I guess I could attempt a reinstall, and not doing the upgrade (or is there a way to downgrade?), to see if things then work better.

Hooverdan · April 3, 2024, 7:32pm

Not a simple way to downgrade really, a reinstall will be far faster. If you go for that, try to get a configuration backup and save it off the Rockstor appliance, so that your settings can be restored back in (in case you had samba going etc.). take a quick look at the documentation (ignore some the aged screenshots early on, it needs to be updated):

https://rockstor.com/docs/howtos/reinstall.html

and specifically the sequence on how to restore a configuration file:
https://rockstor.com/docs/interface/system/config_backup.html#config-restore

Flox · April 4, 2024, 12:50am

It has been quite some time since I’ve tried it, but maybe you could get to further pinpoint the problematic API call using Django rest framework browsable API. From memory, you can visit it using your Rockstor IP and the API endpoint. For instance, browse to https://rockstor-ip/api/disks (I forgot about the need for the trailing slash in our endpoints; sorry I can’t try myself at the moment). It should try a GET by default, but you can manually adapt anything you need/desire there. Be careful when triggering POST/PUT/DELETE, of course.

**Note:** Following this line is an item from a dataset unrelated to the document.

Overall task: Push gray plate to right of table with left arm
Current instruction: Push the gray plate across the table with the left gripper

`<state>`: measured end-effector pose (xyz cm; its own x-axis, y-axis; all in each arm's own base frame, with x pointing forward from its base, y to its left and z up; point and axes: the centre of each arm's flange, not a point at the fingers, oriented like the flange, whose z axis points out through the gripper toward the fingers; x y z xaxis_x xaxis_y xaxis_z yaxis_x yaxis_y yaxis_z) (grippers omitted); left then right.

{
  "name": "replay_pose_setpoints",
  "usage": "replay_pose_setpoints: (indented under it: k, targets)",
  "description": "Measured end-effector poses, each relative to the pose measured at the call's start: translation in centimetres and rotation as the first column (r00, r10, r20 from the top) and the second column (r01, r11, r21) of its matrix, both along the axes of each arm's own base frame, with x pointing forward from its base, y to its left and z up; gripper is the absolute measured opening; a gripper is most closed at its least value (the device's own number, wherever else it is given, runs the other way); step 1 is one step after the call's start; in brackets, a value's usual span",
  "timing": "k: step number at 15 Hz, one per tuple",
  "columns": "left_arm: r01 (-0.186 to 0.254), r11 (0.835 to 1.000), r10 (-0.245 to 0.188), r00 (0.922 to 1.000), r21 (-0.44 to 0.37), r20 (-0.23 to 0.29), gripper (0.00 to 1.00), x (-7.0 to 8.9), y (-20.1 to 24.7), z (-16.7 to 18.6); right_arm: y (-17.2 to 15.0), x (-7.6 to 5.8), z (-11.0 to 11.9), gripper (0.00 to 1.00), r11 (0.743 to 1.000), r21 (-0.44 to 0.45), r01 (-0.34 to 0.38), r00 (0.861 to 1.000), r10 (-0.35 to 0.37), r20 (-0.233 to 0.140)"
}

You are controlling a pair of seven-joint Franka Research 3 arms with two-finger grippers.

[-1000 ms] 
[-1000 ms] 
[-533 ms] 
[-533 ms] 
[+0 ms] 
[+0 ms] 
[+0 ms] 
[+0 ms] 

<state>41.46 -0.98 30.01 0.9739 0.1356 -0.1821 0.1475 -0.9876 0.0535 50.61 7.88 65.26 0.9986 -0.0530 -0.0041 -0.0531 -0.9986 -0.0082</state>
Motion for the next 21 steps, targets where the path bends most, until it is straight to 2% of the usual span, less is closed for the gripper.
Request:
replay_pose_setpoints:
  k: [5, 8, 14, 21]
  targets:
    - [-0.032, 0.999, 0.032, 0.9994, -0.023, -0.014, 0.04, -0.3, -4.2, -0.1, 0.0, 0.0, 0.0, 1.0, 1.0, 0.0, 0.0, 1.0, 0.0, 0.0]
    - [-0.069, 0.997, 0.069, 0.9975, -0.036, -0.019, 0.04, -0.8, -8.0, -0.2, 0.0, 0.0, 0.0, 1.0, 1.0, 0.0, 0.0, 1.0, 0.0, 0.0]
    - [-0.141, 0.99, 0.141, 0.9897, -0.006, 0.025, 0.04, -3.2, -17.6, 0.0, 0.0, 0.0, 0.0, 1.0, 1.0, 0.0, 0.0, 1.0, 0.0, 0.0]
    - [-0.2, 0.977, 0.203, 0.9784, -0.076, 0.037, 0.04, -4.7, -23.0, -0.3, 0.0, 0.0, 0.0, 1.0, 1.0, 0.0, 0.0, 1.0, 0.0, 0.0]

It will only reproduce what you have already experienced, but maybe it’ll help pinpoint one endpoint over another or an oddity in their response.

Forgive me if you already detailed that, but can you see any error or warning in the Disks page or SMART reports of your disks?

mortenlj · April 4, 2024, 5:44am

Tried all the mentioned endpoints, but no noticeable difference in their behavior. They are all super slow. I even tried hitting the gunicorn worker directly, skipping nginx, and as expected, no difference then either. The problem is in the django backend, related to something to do with storage. I’ve installed rockstor in a VM, to compare, and I’ve noticed a few different discrepancies, so I think something went wrong during install. I’m going to attempt a reinstall when I have time, hopefully this evening.

I’ve not been able to access the disks page today, but from what I can remember, there hasn’t been any sort of SMART errors or warnings when I’ve viewed the page earlier.

mortenlj · April 4, 2024, 1:55pm

While I had the machine connected to keyboard/monitor for reinstall, I checked the BIOS and was able to disable the floppy controller, which has eliminated these messages.

Completed a reinstall, and everything seems to be working. I have not done any kind of updates yet, figured I will let the system sit for a day or two before attempting updates, since the last time the slowness only appeared on day two.

Thanks for all suggestions so far, will be interesting to see if the problems reappear, or if there was something that went wrong during the original install that caused the problems.

mortenlj · April 7, 2024, 4:31pm

Been running a few days after reinstall without any issues. I have not activated an update channel yet, but I did apply OS package updates yesterday. Still seems to be working fine.

I think I will wait until the testing channel is a little further along before attempting an update, although I do think there was something that went wrong during the first install that caused the problems I was seeing.